Should the FDA Regulate Laboratory Developed Tests?

FDA defines the term laboratory developed test (LDT) as an in vitro diagnostic test (IVD) that is intended for Should_the_FDA_Regulate_Laboratory_Developed_Testsclinical use and designed, manufactured and used within a single laboratory.  In 1976, the Medical Device Amendments (MDA) was enacted and amended the Federal Food, Drug, and Cosmetic Act (FD&C Act) to create a system for the regulation of medical devices intended for human use.  Although considered IVDs, the FDA chose to exercise enforcement discretion for LDTs with the justification that these tests were relatively simple, used only in the lab that developed the tests and were used for rare conditions. 

On November 16, 2015 the FDA released a report The Public Health Evidence for FDA Oversight of Laboratory Developed Tests: 20 Case Studies which demonstrates how the lack of LDT oversight may be causing significant harm to patients.  The report focuses mostly on false-positive tests, resulting in unneeded treatment, and false-negative results, where diseases went undetected.  This follows the draft guidance Framework for Regulatory Oversight of Laboratory Developed Tests (LDTs), released October 3, 2014, in which the FDA discussed a framework for addressing the regulatory oversight of LDTs.  The document is intended to provide guidance to clinical laboratories that manufacture LDTs about how FDA intends to enforce regulations as medical device manufacturers. 

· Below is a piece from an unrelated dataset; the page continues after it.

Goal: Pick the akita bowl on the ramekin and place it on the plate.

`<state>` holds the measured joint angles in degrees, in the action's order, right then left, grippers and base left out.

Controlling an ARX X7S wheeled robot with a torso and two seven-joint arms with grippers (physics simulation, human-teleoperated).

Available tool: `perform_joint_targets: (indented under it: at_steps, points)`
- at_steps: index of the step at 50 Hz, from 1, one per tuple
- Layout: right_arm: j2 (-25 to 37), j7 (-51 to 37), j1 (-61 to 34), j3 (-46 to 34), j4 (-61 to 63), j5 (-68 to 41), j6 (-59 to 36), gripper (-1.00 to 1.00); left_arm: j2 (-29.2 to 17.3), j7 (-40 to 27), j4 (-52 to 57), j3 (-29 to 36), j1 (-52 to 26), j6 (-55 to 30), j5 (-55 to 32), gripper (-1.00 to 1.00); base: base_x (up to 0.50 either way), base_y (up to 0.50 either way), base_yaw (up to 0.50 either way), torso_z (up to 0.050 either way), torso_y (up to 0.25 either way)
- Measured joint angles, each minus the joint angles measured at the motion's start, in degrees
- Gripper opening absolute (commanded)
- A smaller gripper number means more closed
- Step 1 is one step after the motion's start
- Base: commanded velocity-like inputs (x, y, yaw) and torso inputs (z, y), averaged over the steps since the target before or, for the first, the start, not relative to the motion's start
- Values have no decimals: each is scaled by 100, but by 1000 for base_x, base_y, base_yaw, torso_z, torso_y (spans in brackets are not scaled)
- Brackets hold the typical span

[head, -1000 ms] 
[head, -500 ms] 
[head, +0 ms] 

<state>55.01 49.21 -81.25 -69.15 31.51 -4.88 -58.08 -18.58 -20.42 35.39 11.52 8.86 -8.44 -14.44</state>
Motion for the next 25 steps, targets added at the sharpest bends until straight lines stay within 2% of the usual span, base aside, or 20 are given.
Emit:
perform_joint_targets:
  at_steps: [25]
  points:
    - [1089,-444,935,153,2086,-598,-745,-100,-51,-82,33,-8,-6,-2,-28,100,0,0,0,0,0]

The FDA believes that the combinations of the following changes since the Medical Device Amendments of 1976 were enacted have resulted in a significant increase in potential risks to patients: 

1976   Today
Manufactured in small volumes by local laboratories  Labs can now provide lab results nationally and internationally 
Intended for Rare Diseases   Used widely to screen for common diseases
 Relied more on manual techniques Relies on instrumentation and software to generate results 
Interpreted directly by physicians responsible for the patient Used to make critical treatment decisions 
Similar to standard diagnostic devices



The Centers for Medicare & Medicaid Services (CMS) has regulated laboratories under the Clinical Laboratory Improvement Amendments (CLIA) since 1988.  Although CLIA addresses the laboratory testing process, the accreditors do not evaluate test validation prior to marketing or test accuracy.  FDA now finds that in the absence of appropriate oversight of LDTs, there is potential for increased risk for patients. 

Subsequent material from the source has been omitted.